Across the data below, in how many lines does the word "base" appear? Give only the number.
── Supplied data
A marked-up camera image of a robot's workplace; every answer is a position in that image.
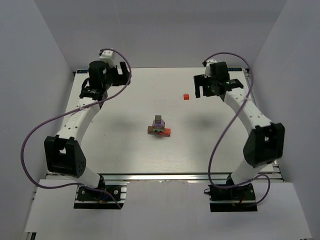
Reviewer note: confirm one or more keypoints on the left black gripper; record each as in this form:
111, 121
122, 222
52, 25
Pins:
120, 75

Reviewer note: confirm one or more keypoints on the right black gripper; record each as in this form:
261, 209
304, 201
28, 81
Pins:
206, 83

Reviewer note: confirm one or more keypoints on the red half-round block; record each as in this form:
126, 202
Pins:
186, 97

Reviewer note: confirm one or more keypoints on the olive green cube block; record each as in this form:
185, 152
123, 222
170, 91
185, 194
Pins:
158, 119

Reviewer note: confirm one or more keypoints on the purple cube block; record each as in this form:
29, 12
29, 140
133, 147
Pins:
158, 124

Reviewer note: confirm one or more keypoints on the red rectangular block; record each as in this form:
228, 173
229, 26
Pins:
165, 133

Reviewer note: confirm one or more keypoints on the green notched block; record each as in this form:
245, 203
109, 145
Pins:
159, 130

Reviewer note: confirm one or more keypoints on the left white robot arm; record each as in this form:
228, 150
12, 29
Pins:
63, 151

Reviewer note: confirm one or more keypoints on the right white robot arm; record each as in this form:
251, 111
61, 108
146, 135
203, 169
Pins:
265, 142

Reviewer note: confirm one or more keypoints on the brown block with picture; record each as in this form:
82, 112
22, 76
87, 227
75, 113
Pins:
150, 130

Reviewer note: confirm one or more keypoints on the right blue label sticker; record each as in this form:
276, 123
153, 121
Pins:
235, 69

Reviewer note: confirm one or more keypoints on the blue label sticker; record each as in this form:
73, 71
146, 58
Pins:
82, 71
235, 69

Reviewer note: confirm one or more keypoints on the left blue label sticker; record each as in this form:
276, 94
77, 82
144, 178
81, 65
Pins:
82, 71

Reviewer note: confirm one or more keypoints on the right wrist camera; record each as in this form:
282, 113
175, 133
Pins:
206, 64

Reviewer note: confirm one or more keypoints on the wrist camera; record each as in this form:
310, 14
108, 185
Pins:
108, 57
206, 64

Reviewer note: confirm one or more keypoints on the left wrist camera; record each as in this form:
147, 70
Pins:
108, 57

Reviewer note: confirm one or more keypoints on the aluminium table frame rail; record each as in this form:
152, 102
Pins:
255, 115

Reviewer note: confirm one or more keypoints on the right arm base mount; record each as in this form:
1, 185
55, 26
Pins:
231, 200

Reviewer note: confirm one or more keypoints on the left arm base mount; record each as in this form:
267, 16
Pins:
86, 199

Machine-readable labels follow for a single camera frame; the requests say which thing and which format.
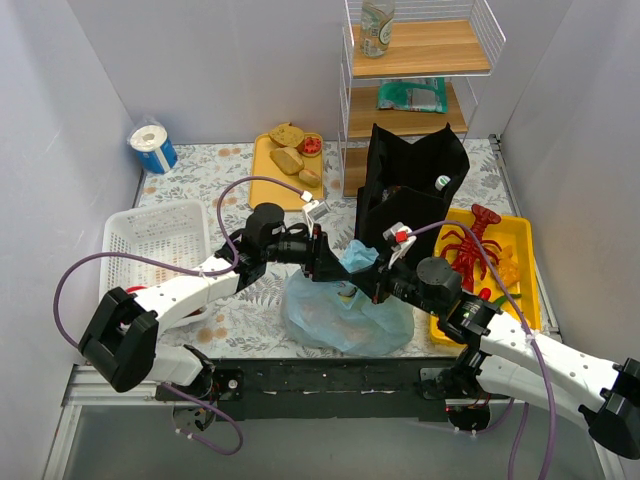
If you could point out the oval bread loaf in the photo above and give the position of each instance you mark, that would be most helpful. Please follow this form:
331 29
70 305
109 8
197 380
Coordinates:
288 160

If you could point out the orange fried chicken toy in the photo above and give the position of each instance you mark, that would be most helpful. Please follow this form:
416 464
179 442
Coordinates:
508 270

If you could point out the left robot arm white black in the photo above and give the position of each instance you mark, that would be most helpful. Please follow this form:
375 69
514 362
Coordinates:
121 340

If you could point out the green label water bottle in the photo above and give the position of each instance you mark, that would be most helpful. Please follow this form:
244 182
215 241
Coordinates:
441 182

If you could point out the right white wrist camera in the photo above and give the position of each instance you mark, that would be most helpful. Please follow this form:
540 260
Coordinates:
400 239

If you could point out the white plastic basket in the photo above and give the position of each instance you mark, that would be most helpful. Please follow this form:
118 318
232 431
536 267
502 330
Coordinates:
174 233

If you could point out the light blue plastic bag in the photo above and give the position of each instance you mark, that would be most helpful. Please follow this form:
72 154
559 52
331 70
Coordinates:
338 315

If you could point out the toilet paper roll blue pack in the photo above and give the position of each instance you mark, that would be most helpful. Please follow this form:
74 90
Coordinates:
152 146

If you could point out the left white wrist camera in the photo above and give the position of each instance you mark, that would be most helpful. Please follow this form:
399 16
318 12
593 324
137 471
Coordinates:
313 210

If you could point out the red apple toy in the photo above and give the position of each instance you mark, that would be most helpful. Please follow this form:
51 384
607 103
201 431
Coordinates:
135 289

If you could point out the black fabric grocery bag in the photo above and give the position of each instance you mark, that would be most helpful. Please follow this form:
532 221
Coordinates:
392 160

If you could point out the green cucumber toy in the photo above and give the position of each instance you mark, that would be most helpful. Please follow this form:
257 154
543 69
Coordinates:
504 299

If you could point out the red chili pepper toy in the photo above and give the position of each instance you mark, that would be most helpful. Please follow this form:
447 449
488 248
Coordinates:
485 294

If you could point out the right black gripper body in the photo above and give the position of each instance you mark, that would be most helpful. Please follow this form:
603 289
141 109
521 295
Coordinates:
378 283

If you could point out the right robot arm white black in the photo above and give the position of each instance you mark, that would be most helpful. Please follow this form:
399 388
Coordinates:
502 357

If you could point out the clear glass bottle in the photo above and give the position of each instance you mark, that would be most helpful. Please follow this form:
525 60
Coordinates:
376 23

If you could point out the green snack packet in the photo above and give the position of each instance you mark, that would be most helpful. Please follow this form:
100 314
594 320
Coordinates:
427 95

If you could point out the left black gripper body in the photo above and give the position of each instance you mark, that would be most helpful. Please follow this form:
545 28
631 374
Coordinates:
314 252

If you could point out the round brown bread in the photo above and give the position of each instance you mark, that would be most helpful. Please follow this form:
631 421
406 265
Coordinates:
287 135

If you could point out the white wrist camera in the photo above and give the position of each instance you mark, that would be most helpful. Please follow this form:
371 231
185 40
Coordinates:
313 210
400 239

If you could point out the small bread bun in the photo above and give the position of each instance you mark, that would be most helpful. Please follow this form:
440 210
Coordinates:
310 178

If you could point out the orange bread tray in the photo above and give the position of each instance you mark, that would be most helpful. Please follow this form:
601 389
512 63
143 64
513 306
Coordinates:
262 191

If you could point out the yellow tray with vegetables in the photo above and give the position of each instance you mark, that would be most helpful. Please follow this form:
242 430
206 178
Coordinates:
510 231

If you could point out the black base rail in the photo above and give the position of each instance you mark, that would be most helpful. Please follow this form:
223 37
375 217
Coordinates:
417 388

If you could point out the red toy lobster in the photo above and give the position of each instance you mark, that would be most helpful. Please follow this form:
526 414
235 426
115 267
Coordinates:
472 248

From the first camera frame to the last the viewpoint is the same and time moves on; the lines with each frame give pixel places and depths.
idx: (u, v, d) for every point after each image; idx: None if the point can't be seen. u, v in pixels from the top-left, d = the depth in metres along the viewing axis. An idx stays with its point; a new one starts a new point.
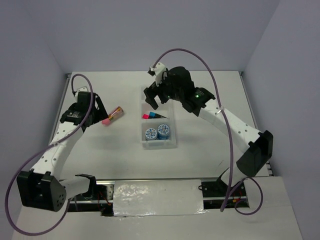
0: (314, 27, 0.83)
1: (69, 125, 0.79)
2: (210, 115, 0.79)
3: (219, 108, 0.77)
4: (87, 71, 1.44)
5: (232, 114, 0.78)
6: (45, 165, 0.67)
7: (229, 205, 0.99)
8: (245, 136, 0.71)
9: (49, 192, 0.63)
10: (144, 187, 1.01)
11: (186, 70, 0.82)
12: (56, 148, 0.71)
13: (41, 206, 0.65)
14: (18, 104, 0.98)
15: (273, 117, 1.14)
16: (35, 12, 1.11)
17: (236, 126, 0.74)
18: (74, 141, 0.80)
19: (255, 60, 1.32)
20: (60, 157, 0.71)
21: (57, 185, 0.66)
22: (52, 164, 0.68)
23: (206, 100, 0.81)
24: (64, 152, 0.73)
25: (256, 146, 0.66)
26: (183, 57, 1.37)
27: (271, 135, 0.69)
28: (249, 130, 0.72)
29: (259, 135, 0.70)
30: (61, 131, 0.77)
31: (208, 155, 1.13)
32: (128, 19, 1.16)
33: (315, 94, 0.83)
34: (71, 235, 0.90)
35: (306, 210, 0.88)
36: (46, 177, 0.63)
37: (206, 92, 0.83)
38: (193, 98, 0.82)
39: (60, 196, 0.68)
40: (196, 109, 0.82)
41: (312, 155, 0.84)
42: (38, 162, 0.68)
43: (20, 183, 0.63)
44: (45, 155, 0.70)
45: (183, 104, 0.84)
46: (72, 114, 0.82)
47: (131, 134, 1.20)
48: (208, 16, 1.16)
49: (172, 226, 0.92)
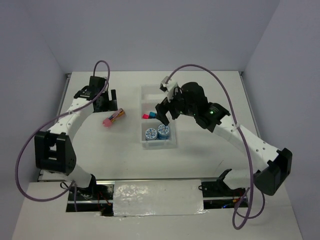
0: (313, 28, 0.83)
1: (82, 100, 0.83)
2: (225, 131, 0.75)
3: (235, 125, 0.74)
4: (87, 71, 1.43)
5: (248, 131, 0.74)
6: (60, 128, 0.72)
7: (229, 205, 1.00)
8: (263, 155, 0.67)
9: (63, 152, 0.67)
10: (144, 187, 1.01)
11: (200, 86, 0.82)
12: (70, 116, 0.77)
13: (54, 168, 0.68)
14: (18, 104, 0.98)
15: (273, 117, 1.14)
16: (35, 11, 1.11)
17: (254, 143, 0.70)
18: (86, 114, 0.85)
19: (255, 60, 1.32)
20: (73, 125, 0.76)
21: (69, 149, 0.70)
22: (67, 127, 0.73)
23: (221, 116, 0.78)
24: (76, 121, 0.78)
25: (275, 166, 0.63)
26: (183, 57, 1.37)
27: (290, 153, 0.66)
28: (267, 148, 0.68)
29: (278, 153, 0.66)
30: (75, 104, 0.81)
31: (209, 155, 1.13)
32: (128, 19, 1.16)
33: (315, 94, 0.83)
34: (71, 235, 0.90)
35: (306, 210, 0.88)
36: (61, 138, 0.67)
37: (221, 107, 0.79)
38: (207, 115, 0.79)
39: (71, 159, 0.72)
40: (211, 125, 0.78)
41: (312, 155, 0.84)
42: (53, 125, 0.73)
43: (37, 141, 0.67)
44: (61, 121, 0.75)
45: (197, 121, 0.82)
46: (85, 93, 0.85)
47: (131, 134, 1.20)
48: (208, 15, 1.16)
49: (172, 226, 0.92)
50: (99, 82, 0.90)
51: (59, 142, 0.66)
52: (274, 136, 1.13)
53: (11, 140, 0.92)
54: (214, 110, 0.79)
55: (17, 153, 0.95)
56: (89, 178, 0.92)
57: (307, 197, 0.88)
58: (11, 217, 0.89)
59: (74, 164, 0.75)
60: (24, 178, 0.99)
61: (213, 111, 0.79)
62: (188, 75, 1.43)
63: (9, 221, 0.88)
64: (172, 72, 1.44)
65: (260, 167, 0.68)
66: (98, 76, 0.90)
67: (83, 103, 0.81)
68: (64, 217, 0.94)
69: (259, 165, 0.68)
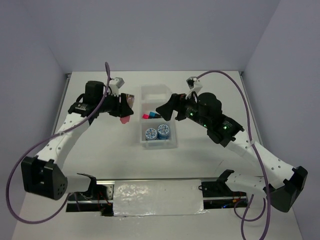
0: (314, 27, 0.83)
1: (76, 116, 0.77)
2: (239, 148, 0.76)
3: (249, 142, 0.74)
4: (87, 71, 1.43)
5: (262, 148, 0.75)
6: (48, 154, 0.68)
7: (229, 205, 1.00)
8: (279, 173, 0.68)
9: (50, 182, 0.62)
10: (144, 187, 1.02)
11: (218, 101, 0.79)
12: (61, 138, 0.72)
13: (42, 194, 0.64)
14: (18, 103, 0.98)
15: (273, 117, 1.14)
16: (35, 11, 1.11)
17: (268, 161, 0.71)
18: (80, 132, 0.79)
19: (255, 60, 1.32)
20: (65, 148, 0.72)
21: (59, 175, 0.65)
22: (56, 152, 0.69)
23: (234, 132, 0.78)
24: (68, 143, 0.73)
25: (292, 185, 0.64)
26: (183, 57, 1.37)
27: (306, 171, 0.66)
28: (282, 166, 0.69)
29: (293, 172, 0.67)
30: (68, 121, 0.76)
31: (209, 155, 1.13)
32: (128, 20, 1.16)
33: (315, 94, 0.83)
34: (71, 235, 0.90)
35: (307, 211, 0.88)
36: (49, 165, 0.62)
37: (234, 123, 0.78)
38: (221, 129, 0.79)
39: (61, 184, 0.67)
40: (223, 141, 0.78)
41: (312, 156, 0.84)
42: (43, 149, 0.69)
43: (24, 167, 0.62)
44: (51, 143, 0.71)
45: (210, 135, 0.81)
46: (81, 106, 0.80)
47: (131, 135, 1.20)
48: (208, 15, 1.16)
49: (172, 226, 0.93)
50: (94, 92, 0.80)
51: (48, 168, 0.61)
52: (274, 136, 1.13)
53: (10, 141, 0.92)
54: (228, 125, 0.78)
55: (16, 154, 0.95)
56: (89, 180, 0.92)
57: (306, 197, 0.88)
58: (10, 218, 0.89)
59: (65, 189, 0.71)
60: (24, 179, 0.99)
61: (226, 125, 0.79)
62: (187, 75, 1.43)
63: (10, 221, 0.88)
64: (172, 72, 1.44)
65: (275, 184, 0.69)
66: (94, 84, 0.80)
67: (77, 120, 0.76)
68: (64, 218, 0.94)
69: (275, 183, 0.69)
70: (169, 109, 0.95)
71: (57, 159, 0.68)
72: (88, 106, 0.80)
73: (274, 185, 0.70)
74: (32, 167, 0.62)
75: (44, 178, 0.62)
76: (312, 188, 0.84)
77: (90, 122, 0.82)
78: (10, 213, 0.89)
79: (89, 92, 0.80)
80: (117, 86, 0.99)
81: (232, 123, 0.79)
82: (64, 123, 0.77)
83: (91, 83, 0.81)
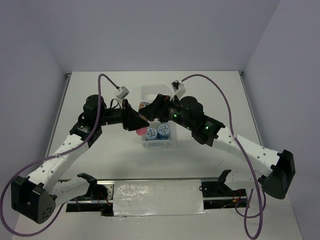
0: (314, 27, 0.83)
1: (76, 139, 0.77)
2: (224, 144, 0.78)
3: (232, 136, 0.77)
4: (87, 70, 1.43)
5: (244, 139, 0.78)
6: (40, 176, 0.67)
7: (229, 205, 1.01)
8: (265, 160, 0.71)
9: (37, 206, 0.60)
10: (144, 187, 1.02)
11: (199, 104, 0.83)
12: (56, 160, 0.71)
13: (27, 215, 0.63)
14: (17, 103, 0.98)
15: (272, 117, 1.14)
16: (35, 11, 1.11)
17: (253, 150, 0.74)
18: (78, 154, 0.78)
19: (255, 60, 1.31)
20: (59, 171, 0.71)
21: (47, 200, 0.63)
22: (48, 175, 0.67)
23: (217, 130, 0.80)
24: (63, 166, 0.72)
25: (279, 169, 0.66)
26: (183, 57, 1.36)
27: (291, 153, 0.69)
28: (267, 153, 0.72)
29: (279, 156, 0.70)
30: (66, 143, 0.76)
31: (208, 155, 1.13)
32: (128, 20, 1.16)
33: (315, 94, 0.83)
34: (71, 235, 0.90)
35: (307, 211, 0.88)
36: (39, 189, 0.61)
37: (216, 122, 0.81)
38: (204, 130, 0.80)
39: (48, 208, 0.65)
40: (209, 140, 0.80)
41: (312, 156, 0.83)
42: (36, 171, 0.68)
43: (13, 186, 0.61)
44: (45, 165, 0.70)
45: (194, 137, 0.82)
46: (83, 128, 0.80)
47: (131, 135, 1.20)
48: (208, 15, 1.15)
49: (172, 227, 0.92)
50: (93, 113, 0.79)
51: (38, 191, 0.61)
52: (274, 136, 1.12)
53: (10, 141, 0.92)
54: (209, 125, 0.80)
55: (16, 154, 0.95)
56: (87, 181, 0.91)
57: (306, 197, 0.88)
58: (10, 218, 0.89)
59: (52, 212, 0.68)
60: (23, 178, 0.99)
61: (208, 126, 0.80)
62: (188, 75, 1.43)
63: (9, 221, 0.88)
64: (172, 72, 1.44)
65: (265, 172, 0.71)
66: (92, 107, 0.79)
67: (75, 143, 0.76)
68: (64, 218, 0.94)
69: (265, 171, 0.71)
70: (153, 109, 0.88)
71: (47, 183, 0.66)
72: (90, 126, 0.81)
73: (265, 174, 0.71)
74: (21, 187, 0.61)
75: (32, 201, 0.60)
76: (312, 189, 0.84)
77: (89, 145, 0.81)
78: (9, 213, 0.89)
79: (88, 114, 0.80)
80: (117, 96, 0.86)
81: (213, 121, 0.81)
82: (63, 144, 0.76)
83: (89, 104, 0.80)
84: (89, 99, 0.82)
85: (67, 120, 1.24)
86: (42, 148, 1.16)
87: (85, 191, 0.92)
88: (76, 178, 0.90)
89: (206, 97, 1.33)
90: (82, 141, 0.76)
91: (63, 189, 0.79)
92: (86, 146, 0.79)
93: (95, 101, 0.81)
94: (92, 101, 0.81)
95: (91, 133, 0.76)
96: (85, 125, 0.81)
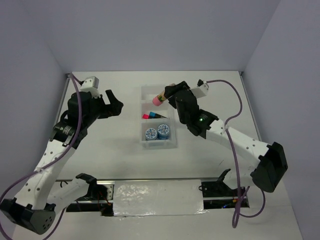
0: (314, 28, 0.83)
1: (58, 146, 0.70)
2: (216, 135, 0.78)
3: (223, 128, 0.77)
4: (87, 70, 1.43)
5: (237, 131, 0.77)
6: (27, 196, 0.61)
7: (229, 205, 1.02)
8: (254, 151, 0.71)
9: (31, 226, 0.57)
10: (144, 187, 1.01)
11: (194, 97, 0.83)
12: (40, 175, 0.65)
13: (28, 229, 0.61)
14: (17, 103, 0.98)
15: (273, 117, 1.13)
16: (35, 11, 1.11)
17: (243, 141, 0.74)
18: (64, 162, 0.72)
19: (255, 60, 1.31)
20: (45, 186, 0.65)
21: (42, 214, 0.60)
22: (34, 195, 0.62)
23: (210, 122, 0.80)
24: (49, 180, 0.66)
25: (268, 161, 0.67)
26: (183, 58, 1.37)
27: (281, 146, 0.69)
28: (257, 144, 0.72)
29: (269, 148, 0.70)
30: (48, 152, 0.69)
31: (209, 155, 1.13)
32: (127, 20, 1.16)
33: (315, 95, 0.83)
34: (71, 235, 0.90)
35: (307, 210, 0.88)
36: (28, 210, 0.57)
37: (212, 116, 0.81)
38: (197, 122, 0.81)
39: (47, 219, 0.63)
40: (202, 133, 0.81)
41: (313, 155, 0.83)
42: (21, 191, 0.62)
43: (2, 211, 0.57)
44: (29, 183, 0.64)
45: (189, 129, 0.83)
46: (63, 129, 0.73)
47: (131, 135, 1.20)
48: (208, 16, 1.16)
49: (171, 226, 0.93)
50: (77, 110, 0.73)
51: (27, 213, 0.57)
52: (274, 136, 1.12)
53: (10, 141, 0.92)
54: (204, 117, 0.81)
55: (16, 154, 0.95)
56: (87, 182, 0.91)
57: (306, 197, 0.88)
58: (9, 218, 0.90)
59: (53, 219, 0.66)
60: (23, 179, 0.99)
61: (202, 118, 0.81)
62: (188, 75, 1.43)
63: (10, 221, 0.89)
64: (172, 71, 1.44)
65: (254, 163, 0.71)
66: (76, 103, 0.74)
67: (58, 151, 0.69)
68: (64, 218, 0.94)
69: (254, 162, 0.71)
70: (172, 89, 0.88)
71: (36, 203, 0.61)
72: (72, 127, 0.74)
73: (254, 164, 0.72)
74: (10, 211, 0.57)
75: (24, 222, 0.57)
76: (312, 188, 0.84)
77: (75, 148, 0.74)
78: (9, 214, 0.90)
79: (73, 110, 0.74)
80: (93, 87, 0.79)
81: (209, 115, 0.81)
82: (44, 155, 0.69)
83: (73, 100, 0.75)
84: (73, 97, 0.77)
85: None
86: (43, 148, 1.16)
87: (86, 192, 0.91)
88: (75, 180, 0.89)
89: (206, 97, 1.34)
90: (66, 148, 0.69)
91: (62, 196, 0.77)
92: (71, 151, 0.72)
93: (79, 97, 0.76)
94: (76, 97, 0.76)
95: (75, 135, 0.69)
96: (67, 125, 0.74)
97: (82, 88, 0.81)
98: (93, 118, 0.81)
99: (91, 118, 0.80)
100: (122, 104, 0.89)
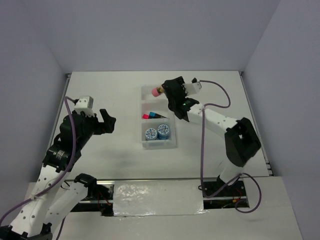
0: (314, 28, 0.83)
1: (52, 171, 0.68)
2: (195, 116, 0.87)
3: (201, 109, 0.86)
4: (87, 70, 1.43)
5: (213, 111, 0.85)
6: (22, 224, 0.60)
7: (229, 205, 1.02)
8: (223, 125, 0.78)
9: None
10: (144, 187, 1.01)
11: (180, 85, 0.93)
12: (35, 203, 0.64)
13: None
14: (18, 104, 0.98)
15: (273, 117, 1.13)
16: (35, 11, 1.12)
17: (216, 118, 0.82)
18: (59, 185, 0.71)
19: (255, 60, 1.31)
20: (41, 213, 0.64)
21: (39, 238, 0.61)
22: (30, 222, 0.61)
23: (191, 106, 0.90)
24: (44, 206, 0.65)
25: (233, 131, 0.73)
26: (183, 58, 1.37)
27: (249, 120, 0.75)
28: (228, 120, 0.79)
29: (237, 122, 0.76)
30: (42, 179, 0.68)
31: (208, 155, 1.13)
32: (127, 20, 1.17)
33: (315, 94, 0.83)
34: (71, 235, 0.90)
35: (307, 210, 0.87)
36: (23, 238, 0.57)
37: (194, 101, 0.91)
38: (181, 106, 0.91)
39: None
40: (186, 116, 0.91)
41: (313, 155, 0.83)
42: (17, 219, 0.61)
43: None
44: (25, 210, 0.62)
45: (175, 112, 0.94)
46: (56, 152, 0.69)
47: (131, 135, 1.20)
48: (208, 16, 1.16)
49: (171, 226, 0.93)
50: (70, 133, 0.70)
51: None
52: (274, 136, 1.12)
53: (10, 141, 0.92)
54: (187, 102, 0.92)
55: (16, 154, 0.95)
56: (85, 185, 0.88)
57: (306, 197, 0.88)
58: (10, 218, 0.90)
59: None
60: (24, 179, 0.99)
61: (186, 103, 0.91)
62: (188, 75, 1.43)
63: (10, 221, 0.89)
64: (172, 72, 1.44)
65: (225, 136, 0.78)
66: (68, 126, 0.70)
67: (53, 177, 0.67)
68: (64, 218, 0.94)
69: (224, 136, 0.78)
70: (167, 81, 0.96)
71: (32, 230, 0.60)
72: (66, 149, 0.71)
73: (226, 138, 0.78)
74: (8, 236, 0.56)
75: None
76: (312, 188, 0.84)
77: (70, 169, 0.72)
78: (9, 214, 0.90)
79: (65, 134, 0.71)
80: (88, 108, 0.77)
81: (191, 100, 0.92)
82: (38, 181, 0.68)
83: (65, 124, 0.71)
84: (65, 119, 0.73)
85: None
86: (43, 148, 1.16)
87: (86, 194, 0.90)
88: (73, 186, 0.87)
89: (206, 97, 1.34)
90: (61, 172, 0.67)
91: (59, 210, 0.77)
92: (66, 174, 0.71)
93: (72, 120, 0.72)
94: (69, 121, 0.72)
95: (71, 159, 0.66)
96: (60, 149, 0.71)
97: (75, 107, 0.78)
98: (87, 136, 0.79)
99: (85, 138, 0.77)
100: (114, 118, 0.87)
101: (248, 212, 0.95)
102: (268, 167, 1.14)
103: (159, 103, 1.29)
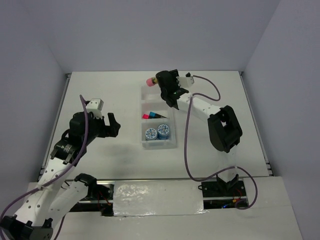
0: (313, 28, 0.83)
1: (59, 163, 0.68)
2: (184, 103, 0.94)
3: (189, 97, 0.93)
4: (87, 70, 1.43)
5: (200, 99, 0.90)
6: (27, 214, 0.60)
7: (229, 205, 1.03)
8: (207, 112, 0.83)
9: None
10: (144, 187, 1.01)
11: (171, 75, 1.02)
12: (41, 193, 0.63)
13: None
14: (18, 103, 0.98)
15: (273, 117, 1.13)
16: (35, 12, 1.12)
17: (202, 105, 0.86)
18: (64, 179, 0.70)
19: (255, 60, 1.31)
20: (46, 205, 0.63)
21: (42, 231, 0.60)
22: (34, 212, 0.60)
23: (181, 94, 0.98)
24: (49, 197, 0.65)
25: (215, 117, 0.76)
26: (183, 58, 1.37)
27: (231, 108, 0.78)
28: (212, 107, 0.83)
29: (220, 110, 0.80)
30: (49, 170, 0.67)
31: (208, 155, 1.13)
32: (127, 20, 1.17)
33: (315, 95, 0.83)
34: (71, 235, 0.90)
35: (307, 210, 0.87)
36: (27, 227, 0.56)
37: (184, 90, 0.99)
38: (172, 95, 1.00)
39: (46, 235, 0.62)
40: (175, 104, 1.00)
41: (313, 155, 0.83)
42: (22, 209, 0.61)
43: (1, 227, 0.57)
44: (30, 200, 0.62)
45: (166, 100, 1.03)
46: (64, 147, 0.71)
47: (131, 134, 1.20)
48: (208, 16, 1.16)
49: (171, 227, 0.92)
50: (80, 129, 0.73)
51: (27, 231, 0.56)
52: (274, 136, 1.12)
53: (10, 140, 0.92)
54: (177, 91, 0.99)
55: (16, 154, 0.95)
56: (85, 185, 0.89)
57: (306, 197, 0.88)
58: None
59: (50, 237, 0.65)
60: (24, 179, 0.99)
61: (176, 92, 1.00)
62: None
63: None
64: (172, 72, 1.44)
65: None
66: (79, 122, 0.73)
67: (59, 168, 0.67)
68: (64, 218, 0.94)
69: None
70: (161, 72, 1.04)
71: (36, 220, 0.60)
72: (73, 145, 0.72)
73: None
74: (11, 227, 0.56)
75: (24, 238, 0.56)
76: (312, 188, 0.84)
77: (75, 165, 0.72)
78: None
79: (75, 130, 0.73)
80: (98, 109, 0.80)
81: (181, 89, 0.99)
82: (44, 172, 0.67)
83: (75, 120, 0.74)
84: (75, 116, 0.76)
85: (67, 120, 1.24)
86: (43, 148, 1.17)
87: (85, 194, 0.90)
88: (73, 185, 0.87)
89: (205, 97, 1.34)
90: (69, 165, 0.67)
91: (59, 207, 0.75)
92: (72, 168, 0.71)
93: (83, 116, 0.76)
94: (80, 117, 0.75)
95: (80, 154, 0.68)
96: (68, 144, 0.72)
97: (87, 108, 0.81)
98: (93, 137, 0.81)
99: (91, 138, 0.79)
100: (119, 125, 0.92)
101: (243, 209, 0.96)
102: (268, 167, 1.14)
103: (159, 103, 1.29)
────
== Output for this task ==
3